PROBLEM STATEMENT> Among the lines below, list those containing the string "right".

SOURCE MATERIAL>

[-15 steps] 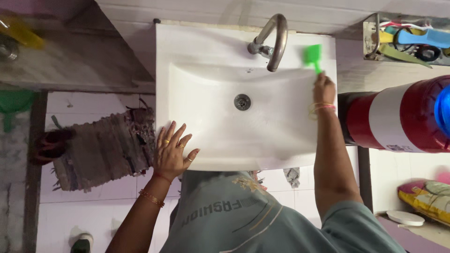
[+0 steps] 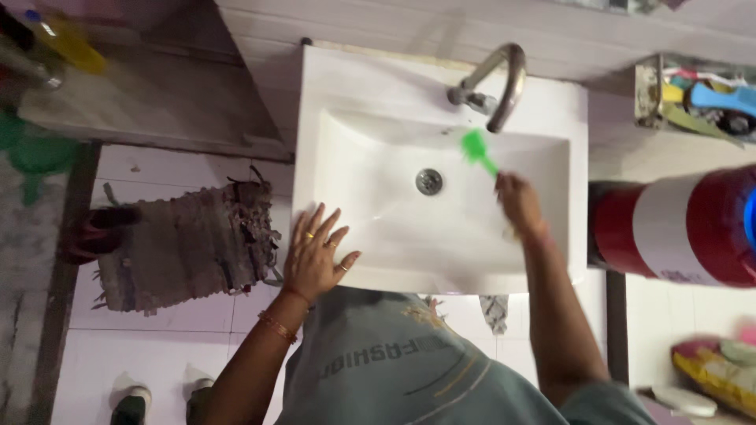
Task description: The person scrubs a white bathroom sink using a green brush. They systematically clean the basin, faucet, and surrounding surfaces while standing barefoot on a tiled floor.
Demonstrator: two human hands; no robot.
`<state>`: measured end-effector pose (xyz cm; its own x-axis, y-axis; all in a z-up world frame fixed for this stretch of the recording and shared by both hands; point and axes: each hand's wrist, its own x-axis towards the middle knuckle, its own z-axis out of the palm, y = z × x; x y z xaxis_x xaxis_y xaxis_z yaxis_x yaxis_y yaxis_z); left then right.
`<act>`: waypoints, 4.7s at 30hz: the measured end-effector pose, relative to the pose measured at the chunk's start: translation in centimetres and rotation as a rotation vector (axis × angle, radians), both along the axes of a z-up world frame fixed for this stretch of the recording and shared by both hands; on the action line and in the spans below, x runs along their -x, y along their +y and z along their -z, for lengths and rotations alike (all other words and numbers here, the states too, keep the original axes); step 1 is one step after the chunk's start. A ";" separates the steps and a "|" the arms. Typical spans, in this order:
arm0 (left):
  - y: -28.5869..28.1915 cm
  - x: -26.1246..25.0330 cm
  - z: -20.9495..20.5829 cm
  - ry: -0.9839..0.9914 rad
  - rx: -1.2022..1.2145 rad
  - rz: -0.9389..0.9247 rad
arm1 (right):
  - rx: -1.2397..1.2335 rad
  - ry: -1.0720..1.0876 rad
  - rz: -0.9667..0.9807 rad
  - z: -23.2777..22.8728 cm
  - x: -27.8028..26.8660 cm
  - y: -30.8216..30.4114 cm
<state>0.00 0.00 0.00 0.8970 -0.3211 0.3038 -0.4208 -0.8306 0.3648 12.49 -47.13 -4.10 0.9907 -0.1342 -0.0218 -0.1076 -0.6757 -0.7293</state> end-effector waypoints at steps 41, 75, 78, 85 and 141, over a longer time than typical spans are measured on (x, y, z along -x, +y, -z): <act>0.4 -0.1 0.6 -0.044 0.193 0.045 | 0.034 0.054 -0.186 1.2 -21.1 27.3; 1.4 0.7 3.4 -0.103 0.371 0.062 | -0.118 0.170 -0.136 2.9 -13.6 22.5; 2.1 1.0 2.7 -0.136 0.615 -0.063 | 0.024 0.250 -0.386 3.5 -10.6 22.7; 6.6 0.7 0.7 -0.160 0.936 -0.380 | 0.340 0.725 -0.628 -5.1 14.6 22.7; 0.3 -0.2 1.1 -0.004 0.272 -0.030 | 0.550 -0.044 -0.186 8.6 32.8 7.6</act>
<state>0.24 0.28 -1.08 0.9037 -0.2004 0.3784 -0.3991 -0.7144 0.5747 -20.27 -39.52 -12.73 0.9972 0.0617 0.0433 0.0711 -0.9611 -0.2668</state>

OUTPUT FOR THIS EXERCISE>
`<state>`: measured end-effector pose (xyz cm; its own x-axis, y-axis; all in a z-up world frame fixed for this stretch of the recording and shared by both hands; point and axes: each hand's wrist, its own x-axis towards the middle knuckle, its own z-axis out of the palm, y = z × x; x y z xaxis_x xaxis_y xaxis_z yaxis_x yaxis_y yaxis_z); left then right.
arm1 (right):

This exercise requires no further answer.